Last night I was able to swing by the Wosk Centre for Dialogue to see Prof. Bruce Alexander receive the Nora and Ted Sterling Prize in support of Controversy (A prize established at Simon Fraser University to honor work which challenges complacency and that provokes controversy).
Prof. Alexander spoke of his personal history and research into addiction, but during the speech one factoid really stuck out.
He pointed out that the war on drugs has been going on much longer than I suspected. Indeed, in 1922 the government of the day apparently introduced whipping and deportation as a punishment for addiction and drug use. This is a level of shaming and deterrence the current government could only dream of implementing.
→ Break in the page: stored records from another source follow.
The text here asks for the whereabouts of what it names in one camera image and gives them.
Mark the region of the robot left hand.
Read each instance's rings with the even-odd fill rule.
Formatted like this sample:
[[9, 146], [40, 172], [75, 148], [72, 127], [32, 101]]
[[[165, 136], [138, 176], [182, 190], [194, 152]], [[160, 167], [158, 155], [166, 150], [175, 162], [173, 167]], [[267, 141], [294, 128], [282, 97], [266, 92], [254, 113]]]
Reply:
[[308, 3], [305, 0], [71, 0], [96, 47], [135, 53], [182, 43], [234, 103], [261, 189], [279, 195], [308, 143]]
Did it have any impact on drug use? Of course not.
If whipping didn’t work, how is a “just say no” combined with stiffer criminal penalties going to have an impact? The creation of mandatory minimum sentences in the 1970s’ had no impact on drug use… how will this differ?
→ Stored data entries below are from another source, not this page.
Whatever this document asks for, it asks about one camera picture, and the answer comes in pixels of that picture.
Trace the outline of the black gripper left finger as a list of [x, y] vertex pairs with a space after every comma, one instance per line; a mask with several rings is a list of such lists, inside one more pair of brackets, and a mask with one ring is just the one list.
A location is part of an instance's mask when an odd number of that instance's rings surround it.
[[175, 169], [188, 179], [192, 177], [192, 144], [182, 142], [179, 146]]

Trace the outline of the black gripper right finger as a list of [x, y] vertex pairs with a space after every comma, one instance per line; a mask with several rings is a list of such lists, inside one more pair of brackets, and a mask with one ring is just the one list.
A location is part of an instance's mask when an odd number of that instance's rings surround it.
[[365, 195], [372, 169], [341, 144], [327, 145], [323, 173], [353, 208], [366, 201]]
So why does the current government believe it’s new “tough on drugs” approach will yield better results? Because the new conservative drug policy isn’t about achieving results, it is about looking tough. Sadly, as it drives drug users and addicts further underground it will likely push them further out of reach of health and social workers, making the problem worse, not better.
Sigh…
The war on drugs is stunned and befitting of an old fashioned regressive government…just like the one in power.
The anally retentive ideal of these reigning idiots has forced me to conclude that the only viable solution is to smoke more pot, and to stop watching bad news,quit reading the silly for profit press and to think about moving to another country…like Holland.
The war on drugs is stunned and befitting of an old fashioned regressive government…just like the one in power. The anally retentive ideal of these reigning idiots has forced me to conclude that the only viable solution is to smoke more pot, and to stop watching bad news,quit reading the silly for profit press and to think about moving to another country…like Holland.
The old war on drugs will never end. Even if someday drugs will be legalized, people will always abuse them, and the government will feel responsible for the big number of those who end up in a drug rehab clinics. If it won’t be legalized, they will have to fight with all the drug dealers that will never disappear. If one is caught, takes its place.http://www.articleoutpost.com/Article/Are-You-F…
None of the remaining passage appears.